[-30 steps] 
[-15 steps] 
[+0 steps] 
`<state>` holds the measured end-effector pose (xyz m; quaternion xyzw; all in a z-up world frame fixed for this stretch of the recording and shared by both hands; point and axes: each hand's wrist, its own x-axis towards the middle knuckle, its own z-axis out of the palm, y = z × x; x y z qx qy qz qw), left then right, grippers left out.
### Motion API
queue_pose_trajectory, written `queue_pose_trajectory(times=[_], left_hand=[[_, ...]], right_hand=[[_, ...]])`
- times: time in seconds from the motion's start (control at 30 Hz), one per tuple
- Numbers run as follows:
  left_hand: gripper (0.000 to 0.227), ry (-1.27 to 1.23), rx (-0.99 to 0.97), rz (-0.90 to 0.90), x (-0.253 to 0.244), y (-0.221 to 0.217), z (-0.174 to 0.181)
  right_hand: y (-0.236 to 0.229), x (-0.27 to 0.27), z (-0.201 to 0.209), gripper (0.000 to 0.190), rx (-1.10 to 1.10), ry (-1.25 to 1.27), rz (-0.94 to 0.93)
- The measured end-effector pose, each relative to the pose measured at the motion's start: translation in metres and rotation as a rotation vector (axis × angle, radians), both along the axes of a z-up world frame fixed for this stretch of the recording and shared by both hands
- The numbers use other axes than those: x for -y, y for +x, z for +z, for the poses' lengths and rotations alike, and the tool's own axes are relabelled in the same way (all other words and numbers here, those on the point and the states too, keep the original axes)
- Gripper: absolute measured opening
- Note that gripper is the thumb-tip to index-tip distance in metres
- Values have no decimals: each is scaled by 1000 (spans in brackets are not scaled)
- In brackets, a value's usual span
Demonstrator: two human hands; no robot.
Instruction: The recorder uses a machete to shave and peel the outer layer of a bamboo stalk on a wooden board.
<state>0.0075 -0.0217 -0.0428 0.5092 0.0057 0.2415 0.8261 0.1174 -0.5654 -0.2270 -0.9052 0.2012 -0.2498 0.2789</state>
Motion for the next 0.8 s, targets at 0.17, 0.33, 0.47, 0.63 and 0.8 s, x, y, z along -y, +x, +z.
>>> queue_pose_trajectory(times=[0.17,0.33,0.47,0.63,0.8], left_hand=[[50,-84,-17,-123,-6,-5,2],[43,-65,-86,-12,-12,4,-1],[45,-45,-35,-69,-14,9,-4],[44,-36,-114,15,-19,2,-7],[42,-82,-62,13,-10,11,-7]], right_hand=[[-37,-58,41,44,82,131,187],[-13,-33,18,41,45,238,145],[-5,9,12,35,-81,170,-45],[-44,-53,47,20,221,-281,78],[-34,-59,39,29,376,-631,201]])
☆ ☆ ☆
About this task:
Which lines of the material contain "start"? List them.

The completed task:
- times: time in seconds from the motion's start (control at 30 Hz), one per tuple
- The measured end-effector pose, each relative to the pose measured at the motion's start: translation in metres and rotation as a rotation vector (axis × angle, radians), both along the axes of a z-up world frame fixed for this stretch of the recording and shared by both hands

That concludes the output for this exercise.